• DIRECTIONS FOR THIS TASK
Give back the entire listing below, unaltered.

• DATA

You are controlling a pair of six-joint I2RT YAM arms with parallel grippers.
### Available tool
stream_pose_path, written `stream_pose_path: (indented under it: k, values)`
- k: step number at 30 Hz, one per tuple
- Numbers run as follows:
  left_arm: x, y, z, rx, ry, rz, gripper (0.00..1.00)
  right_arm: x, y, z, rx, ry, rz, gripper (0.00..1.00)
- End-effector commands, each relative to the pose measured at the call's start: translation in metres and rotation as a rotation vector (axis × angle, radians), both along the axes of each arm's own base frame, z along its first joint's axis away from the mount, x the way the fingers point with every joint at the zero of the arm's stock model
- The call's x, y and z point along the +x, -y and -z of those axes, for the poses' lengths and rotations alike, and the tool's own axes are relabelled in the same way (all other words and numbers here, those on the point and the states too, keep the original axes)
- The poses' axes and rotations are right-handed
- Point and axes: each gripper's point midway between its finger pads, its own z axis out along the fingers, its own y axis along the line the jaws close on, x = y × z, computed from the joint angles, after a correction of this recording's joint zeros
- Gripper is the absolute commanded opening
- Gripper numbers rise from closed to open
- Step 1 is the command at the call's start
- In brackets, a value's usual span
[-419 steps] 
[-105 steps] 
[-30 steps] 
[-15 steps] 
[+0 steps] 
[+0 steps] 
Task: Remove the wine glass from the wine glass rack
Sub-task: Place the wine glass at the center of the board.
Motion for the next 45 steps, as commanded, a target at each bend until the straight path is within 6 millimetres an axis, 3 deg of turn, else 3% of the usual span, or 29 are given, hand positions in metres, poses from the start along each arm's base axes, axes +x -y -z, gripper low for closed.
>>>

• TASK RESULT
You are controlling a pair of six-joint I2RT YAM arms with parallel grippers.
### Available tool
stream_pose_path, written `stream_pose_path: (indented under it: k, values)`
- k: step number at 30 Hz, one per tuple
- Numbers run as follows:
  left_arm: x, y, z, rx, ry, rz, gripper (0.00..1.00)
  right_arm: x, y, z, rx, ry, rz, gripper (0.00..1.00)
- End-effector commands, each relative to the pose measured at the call's start: translation in metres and rotation as a rotation vector (axis × angle, radians), both along the axes of each arm's own base frame, z along its first joint's axis away from the mount, x the way the fingers point with every joint at the zero of the arm's stock model
- The call's x, y and z point along the +x, -y and -z of those axes, for the poses' lengths and rotations alike, and the tool's own axes are relabelled in the same way (all other words and numbers here, those on the point and the states too, keep the original axes)
- The poses' axes and rotations are right-handed
- Point and axes: each gripper's point midway between its finger pads, its own z axis out along the fingers, its own y axis along the line the jaws close on, x = y × z, computed from the joint angles, after a correction of this recording's joint zeros
- Gripper is the absolute commanded opening
- Gripper numbers rise from closed to open
- Step 1 is the command at the call's start
- In brackets, a value's usual span
[-419 steps] 
[-105 steps] 
[-30 steps] 
[-15 steps] 
[+0 steps] 
[+0 steps] 
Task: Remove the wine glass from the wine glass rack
Sub-task: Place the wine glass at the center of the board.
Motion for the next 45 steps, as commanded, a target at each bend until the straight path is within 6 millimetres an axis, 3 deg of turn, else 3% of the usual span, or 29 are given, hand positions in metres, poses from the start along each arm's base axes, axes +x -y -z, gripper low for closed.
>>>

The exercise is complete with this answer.